英雄の名を冠するそり会場、2026年五輪で再び脚光を浴びる
2026年ミラノ・コルティナオリンピックの開催を控え、イタリア北部のコルティナダンペッツォに位置するそり会場が注目を集めている。この会場は、1956年コルティナダンペッツォ冬季オリンピックの旧施設跡地に建設されたもので、イタリアの英雄エウジェニオ・モンティの名前が付けられている。
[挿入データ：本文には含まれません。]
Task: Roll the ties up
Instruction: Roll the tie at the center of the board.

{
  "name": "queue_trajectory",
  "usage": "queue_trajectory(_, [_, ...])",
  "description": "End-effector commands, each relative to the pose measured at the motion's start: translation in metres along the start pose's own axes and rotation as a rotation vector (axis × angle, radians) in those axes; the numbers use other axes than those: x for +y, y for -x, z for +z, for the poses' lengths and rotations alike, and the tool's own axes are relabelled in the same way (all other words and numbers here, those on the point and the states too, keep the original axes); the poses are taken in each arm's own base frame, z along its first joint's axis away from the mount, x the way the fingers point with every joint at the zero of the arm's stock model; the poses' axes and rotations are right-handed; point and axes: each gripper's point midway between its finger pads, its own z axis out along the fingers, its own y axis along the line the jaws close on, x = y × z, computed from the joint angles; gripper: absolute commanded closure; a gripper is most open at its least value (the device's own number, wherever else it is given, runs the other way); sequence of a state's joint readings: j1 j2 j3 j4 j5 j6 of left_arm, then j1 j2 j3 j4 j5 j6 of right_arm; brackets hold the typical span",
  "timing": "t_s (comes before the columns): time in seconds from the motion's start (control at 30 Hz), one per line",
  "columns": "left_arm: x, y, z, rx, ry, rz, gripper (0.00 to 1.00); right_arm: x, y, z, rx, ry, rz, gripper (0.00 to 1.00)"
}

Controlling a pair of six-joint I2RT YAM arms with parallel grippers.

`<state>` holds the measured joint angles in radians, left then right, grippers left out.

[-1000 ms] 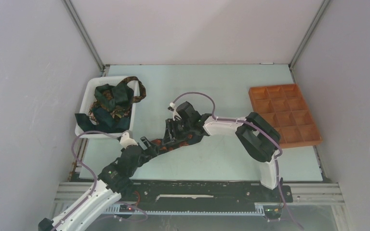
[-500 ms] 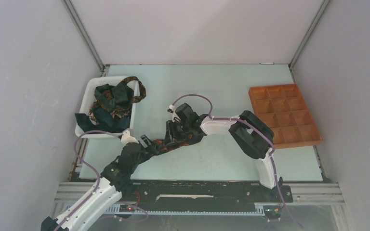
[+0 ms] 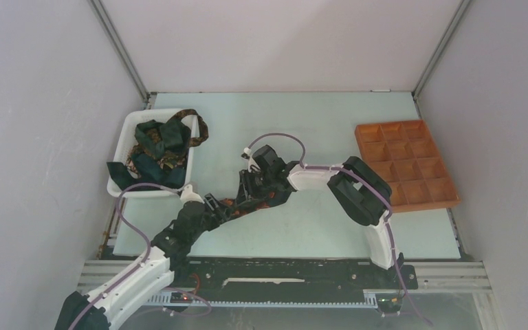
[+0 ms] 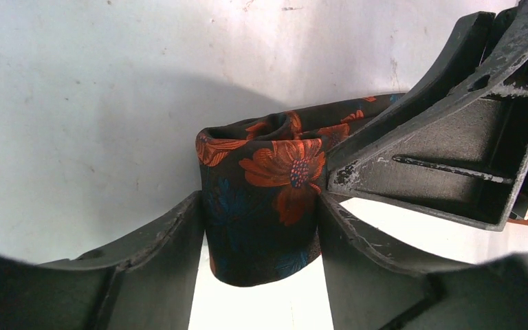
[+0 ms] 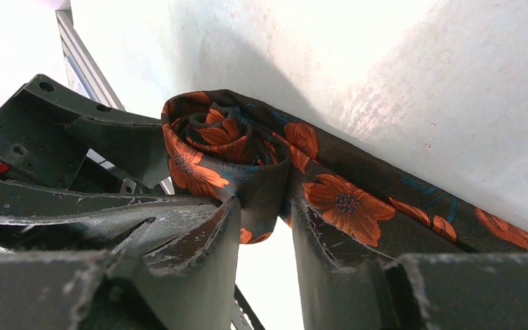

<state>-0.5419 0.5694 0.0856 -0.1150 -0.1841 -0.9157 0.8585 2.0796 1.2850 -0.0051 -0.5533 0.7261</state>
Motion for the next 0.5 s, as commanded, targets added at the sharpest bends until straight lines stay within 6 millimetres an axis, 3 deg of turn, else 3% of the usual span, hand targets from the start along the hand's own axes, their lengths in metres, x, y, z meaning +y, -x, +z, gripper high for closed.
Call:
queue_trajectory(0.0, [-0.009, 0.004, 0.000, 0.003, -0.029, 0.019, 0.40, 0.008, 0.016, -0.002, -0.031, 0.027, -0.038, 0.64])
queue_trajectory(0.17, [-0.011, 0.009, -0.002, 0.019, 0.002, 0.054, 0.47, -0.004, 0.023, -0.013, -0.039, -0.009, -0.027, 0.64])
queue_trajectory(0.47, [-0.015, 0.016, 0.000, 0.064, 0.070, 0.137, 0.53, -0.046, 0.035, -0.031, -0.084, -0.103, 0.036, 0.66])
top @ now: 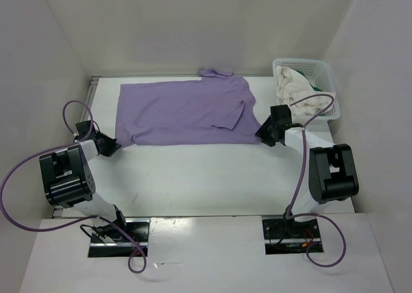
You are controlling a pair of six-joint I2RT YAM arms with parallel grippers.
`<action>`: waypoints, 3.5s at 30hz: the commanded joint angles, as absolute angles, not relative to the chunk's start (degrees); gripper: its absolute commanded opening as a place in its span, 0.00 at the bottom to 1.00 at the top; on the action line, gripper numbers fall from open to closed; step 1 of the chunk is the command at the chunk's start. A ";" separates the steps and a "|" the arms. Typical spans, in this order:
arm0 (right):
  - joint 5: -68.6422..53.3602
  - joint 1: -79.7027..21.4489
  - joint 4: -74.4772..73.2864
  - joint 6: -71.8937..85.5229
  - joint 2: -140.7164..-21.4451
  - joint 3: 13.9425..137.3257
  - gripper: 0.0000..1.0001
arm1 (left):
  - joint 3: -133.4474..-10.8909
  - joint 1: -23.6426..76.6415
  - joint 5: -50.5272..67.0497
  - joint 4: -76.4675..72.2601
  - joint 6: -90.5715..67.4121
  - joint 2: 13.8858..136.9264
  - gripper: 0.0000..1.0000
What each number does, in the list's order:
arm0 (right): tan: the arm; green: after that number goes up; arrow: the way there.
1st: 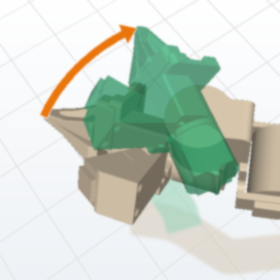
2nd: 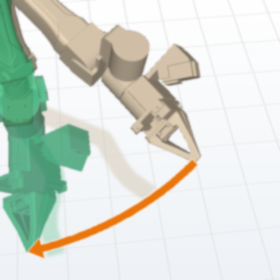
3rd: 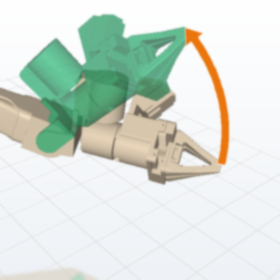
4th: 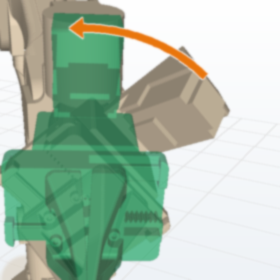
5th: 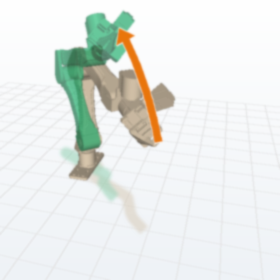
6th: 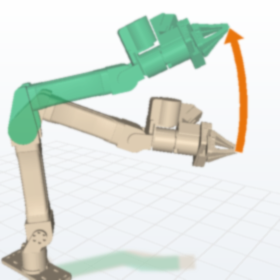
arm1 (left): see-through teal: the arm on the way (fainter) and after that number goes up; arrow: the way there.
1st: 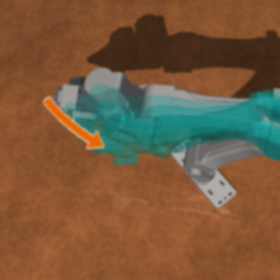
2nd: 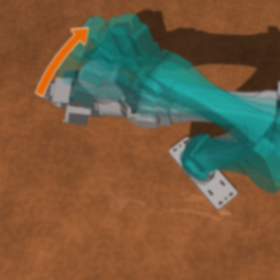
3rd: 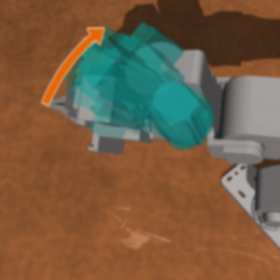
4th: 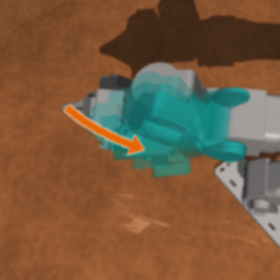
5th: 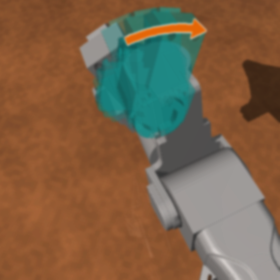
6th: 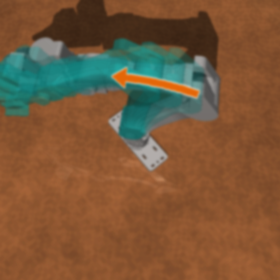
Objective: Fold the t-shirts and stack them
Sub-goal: Fold the flattened tshirt in 1/3 of the way
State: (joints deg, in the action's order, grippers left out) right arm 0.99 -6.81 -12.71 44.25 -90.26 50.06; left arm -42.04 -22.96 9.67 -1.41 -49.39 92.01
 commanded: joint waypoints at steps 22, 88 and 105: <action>10.45 -5.36 -14.05 44.91 -94.57 51.95 0.02 | -48.34 -25.92 8.62 4.48 -42.28 94.14 0.00; -7.47 -16.00 -8.17 42.80 -96.23 53.09 0.44 | -42.63 -3.08 6.50 5.80 -40.08 84.81 0.26; -14.41 -16.00 -9.39 44.56 -110.47 74.76 0.32 | -43.94 -4.22 7.03 7.02 -40.61 83.14 0.27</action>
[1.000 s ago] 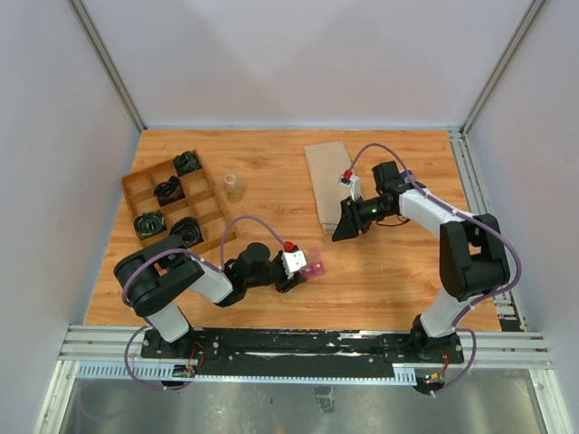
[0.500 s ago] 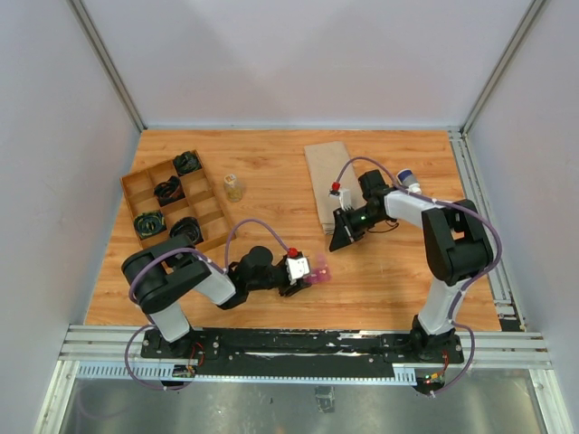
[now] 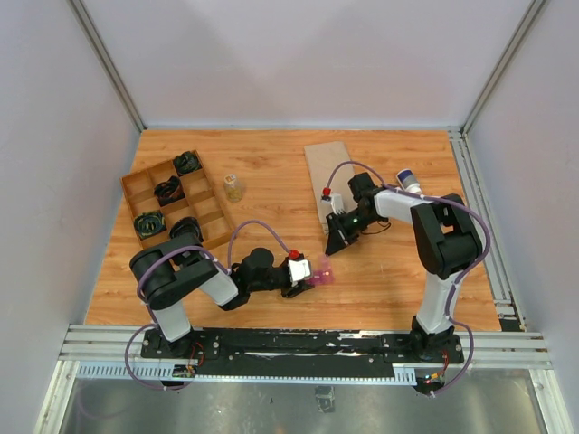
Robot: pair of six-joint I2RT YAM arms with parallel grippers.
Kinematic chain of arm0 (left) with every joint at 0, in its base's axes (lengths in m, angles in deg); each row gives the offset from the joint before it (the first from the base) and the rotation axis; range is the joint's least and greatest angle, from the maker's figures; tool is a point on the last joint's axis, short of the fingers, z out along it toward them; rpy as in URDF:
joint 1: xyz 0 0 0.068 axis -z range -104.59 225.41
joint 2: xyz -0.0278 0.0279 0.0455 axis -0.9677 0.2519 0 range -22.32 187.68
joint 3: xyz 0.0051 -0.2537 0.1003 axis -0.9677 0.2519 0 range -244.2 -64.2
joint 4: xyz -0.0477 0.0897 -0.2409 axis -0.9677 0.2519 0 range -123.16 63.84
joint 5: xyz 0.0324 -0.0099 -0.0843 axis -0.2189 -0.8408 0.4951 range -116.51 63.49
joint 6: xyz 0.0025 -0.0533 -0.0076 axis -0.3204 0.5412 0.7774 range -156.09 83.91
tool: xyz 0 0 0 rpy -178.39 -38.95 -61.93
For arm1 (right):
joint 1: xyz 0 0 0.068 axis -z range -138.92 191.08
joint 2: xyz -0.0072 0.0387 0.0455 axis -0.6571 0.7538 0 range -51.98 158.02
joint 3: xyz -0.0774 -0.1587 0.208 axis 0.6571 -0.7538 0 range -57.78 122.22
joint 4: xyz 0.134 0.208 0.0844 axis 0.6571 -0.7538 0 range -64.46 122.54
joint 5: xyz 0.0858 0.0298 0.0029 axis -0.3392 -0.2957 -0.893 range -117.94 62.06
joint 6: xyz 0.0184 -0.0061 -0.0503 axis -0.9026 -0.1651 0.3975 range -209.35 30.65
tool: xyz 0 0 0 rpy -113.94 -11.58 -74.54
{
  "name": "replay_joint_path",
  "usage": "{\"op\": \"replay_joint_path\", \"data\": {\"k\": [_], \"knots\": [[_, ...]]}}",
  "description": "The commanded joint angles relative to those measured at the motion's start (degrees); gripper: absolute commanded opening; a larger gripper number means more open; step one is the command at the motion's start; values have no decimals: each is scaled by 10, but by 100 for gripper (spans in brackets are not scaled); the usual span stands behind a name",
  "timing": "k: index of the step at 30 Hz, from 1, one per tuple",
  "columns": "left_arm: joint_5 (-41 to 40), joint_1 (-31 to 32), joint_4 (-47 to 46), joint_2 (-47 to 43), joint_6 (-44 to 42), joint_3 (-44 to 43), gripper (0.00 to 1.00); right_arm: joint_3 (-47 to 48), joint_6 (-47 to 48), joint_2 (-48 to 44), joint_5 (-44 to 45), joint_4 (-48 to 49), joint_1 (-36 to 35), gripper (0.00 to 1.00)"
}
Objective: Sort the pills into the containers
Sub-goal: Close the pill container at the center of the board.
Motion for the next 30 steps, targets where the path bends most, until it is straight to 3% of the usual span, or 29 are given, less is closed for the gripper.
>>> {"op": "replay_joint_path", "data": {"k": [1, 11, 14, 20, 30], "knots": [[14, 7, 31, 20, 4, 1, 41, 33, 44, 16, -49, -48, -14, 8], [13, 6, 11, 33, 11, 7, 41, 58, 155, 6, -125, -149, -19, 8], [9, 6, 9, 37, 17, 7, 41, 52, 193, -21, -102, -182, -39, 7], [3, 6, 15, 35, 17, 9, 42, 22, 179, -56, -32, -161, -53, 7], [10, 6, 16, 44, 24, -1, 42, 1, 192, -56, 61, -173, -83, 6]]}}
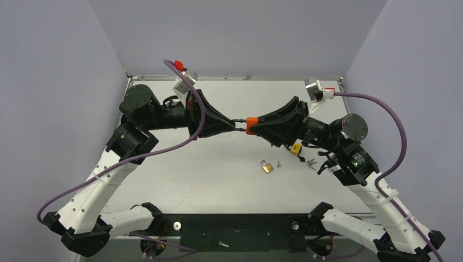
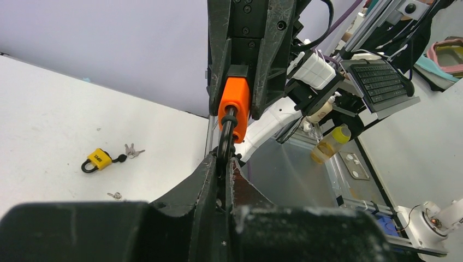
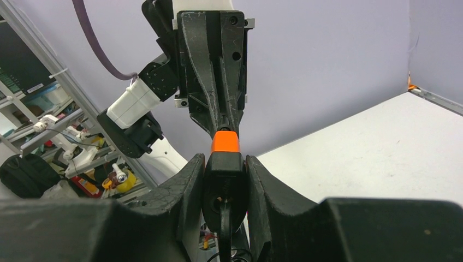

モンティはボブスレー男子選手として活躍し、1968年グルノーブル大会で2冠を達成するなど、計6個のメダルを獲得した伝説的なアスリートだ。
スポーツマンシップで称えられた功績
モンティは、単に速さだけでなく、その高いスポーツマンシップでも評価された。1964年インスブルック冬季オリンピックでは、自身のそりにトラブルが発生した際、ボルトを英国ペアに貸し出した。その結果、英国ペアが優勝し、モンティ自身は銅メダルに終わったが、彼は「ボルトをあげたから勝ったのではなく、最も速かったからだ」と語り、相手を称えた。また、4人乗り競技では、金メダルを獲得したカナダチームのそりの修理を仲間とともに手助けするなど、競技を超えた協力精神を示した。
レストランに飾られる遺品と友人たちの思い
そり会場の近くにあるレストランには、モンティの遺族から約1年半前に寄贈されたヘルメットなどの遺品が飾られている。レストランのオーナーであるジョルジョ・ゲディーナさん(66歳)は、モンティ一家と長年の友人であり、自身もボブスレー選手だった経験を持つ。ゲディーナさんは「彼は真のレジェンドです。勤勉で賢く、強かった」と語り、モンティへの敬意を表している。現在では、モンティの功績を知る人が少なくなっているが、2026年五輪を機に、この英雄の業績が再び脚光を浴びることを願っている。
このそり会場は、過去の栄光を現代に伝える象徴として、2026年ミラノ・コルティナオリンピックで重要な役割を果たすことが期待される。モンティの名を冠する会場で行われる競技は、単なるスポーツの祭典を超え、スポーツマンシップの価値を世界に発信する機会となるだろう。